▸ **Aim of the exercise**:
Wherever "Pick" appears in the records below, copy the line that holds it.

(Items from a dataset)
┄┄┄┄┄┄┄┄┄┄┄┄┄┄┄┄┄┄┄┄

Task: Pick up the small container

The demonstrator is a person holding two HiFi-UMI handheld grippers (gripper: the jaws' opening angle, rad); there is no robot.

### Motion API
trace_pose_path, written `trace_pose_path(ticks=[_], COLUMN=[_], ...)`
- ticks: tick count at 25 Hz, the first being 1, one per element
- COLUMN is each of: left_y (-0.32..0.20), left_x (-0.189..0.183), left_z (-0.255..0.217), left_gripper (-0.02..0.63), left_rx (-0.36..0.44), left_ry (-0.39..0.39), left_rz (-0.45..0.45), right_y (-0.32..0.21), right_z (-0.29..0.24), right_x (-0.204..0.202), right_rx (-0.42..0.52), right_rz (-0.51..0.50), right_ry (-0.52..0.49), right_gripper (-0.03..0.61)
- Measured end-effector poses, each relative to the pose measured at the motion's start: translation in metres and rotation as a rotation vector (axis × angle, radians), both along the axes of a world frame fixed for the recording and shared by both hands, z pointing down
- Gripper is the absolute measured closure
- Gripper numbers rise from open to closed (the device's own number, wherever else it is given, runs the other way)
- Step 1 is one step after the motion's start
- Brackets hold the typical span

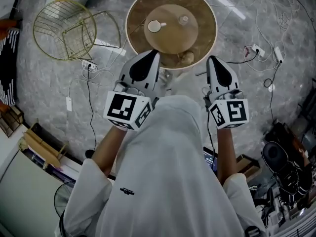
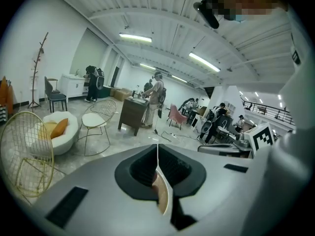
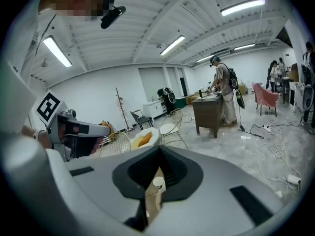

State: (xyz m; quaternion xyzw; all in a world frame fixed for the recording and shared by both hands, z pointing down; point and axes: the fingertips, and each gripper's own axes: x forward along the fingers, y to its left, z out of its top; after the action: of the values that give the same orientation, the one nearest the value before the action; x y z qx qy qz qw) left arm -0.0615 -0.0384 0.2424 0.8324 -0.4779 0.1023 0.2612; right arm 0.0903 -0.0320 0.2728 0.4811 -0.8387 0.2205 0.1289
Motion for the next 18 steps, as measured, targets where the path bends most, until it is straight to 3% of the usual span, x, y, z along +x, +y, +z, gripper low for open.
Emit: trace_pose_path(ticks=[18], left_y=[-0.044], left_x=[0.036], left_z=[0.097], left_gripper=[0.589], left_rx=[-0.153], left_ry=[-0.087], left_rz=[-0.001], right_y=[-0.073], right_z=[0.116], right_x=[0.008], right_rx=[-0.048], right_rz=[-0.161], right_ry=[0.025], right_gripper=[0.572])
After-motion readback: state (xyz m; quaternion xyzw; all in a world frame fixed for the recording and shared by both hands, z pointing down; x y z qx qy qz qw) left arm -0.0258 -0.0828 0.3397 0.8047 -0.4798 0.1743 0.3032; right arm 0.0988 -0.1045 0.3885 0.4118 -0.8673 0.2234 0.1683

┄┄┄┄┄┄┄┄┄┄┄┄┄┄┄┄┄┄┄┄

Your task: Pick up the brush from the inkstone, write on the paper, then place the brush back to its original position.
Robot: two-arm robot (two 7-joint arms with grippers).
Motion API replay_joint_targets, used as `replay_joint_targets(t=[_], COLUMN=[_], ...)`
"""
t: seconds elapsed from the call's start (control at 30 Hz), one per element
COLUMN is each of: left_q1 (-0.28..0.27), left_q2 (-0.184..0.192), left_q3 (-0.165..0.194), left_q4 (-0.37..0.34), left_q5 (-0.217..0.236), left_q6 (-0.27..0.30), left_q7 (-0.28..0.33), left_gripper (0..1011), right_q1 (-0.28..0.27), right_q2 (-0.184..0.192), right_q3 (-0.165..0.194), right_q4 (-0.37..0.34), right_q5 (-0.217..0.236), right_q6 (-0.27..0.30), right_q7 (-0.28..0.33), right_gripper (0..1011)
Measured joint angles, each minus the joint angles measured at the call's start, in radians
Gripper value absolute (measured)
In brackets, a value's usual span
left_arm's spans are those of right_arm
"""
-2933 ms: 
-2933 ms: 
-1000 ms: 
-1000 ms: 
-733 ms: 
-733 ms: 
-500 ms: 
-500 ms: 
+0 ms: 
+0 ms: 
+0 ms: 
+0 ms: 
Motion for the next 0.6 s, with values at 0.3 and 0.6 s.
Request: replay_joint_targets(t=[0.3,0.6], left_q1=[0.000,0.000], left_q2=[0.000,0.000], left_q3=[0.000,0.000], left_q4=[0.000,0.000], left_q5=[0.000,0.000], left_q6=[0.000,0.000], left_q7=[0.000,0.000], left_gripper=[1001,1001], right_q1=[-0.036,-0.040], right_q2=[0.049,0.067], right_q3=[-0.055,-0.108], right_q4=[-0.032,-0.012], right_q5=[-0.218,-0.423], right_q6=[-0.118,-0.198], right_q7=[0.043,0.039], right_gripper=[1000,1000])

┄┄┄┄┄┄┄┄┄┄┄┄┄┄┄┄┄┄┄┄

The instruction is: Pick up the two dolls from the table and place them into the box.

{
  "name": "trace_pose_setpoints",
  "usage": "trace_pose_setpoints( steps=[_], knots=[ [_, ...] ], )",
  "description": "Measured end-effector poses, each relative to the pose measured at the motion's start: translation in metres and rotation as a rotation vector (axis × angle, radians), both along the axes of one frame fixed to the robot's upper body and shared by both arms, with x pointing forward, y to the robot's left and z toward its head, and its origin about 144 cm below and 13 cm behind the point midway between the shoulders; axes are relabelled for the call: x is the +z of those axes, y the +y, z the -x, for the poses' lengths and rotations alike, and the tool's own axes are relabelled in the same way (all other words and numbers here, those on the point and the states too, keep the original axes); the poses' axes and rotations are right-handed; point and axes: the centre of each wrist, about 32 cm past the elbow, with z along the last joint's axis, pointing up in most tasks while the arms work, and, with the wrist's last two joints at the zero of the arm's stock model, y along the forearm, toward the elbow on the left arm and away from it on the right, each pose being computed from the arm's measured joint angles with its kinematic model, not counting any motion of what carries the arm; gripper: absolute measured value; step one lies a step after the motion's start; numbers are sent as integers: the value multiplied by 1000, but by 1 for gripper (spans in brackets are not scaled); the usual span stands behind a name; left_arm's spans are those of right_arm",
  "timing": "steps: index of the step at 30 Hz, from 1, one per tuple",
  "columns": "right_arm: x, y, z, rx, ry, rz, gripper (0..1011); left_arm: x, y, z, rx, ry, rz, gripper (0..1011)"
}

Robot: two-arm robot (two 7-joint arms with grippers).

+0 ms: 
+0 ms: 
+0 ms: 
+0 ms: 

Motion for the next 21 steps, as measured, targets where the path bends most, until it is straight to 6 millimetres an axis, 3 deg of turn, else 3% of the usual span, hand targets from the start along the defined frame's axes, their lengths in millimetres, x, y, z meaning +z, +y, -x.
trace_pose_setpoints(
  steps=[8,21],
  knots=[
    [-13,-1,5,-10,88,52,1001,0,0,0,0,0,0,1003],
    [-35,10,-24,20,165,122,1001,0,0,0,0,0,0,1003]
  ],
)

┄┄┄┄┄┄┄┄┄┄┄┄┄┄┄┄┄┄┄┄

▸ **Finished exercise**:
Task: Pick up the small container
Your task: Pick up the brush from the inkstone, write on the paper, then place the brush back to its original position.
The instruction is: Pick up the two dolls from the table and place them into the box.

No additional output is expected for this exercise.